Every line of the material is to be duplicated precisely.

+++ DATASET EXCERPT

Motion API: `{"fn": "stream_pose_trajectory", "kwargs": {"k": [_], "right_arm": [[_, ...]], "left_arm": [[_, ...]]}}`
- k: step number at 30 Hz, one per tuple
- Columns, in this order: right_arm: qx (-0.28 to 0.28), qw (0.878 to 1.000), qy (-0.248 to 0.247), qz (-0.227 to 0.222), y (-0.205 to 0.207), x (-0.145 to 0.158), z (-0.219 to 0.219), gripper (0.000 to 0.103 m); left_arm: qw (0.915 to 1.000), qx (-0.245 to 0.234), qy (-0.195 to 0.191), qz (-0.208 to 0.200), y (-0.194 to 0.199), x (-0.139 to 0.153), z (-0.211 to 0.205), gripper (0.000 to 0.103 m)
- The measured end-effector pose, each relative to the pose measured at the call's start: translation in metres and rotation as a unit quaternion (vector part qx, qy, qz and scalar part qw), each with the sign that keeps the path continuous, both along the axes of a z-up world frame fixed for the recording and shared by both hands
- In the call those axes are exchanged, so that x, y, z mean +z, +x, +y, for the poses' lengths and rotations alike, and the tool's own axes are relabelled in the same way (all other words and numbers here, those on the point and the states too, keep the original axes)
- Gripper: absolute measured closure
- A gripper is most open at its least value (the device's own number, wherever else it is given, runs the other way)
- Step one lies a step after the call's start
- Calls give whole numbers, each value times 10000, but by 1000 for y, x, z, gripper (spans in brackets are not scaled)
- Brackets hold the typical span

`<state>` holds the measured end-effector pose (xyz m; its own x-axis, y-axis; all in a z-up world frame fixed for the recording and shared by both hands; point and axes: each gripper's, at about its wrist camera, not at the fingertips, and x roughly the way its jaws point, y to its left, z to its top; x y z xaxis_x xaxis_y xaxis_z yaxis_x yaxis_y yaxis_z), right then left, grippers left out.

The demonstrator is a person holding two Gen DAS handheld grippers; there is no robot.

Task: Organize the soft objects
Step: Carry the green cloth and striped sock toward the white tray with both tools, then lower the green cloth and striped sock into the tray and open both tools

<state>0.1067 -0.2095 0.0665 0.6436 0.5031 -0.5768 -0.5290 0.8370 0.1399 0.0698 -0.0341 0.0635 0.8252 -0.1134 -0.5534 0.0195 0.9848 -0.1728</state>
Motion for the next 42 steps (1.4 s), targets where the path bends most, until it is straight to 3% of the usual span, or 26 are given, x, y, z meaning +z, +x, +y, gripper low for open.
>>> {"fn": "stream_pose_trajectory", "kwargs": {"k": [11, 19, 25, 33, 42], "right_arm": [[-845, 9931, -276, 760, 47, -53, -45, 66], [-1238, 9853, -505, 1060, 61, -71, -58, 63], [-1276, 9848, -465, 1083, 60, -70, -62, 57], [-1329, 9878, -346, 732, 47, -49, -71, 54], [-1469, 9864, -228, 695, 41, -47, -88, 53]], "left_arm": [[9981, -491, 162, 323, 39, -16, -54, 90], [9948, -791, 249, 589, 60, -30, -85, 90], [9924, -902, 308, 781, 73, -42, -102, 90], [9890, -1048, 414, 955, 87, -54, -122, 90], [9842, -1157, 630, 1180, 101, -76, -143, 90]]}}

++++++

[ANSWER SECTION]:
Motion API: `{"fn": "stream_pose_trajectory", "kwargs": {"k": [_], "right_arm": [[_, ...]], "left_arm": [[_, ...]]}}`
- k: step number at 30 Hz, one per tuple
- Columns, in this order: right_arm: qx (-0.28 to 0.28), qw (0.878 to 1.000), qy (-0.248 to 0.247), qz (-0.227 to 0.222), y (-0.205 to 0.207), x (-0.145 to 0.158), z (-0.219 to 0.219), gripper (0.000 to 0.103 m); left_arm: qw (0.915 to 1.000), qx (-0.245 to 0.234), qy (-0.195 to 0.191), qz (-0.208 to 0.200), y (-0.194 to 0.199), x (-0.139 to 0.153), z (-0.211 to 0.205), gripper (0.000 to 0.103 m)
- The measured end-effector pose, each relative to the pose measured at the call's start: translation in metres and rotation as a unit quaternion (vector part qx, qy, qz and scalar part qw), each with the sign that keeps the path continuous, both along the axes of a z-up world frame fixed for the recording and shared by both hands
- In the call those axes are exchanged, so that x, y, z mean +z, +x, +y, for the poses' lengths and rotations alike, and the tool's own axes are relabelled in the same way (all other words and numbers here, those on the point and the states too, keep the original axes)
- Gripper: absolute measured closure
- A gripper is most open at its least value (the device's own number, wherever else it is given, runs the other way)
- Step one lies a step after the call's start
- Calls give whole numbers, each value times 10000, but by 1000 for y, x, z, gripper (spans in brackets are not scaled)
- Brackets hold the typical span

`<state>` holds the measured end-effector pose (xyz m; its own x-axis, y-axis; all in a z-up world frame fixed for the recording and shared by both hands; point and axes: each gripper's, at about its wrist camera, not at the fingertips, and x roughly the way its jaws point, y to its left, z to its top; x y z xaxis_x xaxis_y xaxis_z yaxis_x yaxis_y yaxis_z), right then left, grippers left out.

The demonstrator is a person holding two Gen DAS handheld grippers; there is no robot.

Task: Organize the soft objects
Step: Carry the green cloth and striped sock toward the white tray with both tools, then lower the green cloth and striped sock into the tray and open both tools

<state>0.1067 -0.2095 0.0665 0.6436 0.5031 -0.5768 -0.5290 0.8370 0.1399 0.0698 -0.0341 0.0635 0.8252 -0.1134 -0.5534 0.0195 0.9848 -0.1728</state>
Motion for the next 42 steps (1.4 s), targets where the path bends most, until it is straight to 3% of the usual span, or 26 are given, x, y, z meaning +z, +x, +y, gripper low for open.
>>> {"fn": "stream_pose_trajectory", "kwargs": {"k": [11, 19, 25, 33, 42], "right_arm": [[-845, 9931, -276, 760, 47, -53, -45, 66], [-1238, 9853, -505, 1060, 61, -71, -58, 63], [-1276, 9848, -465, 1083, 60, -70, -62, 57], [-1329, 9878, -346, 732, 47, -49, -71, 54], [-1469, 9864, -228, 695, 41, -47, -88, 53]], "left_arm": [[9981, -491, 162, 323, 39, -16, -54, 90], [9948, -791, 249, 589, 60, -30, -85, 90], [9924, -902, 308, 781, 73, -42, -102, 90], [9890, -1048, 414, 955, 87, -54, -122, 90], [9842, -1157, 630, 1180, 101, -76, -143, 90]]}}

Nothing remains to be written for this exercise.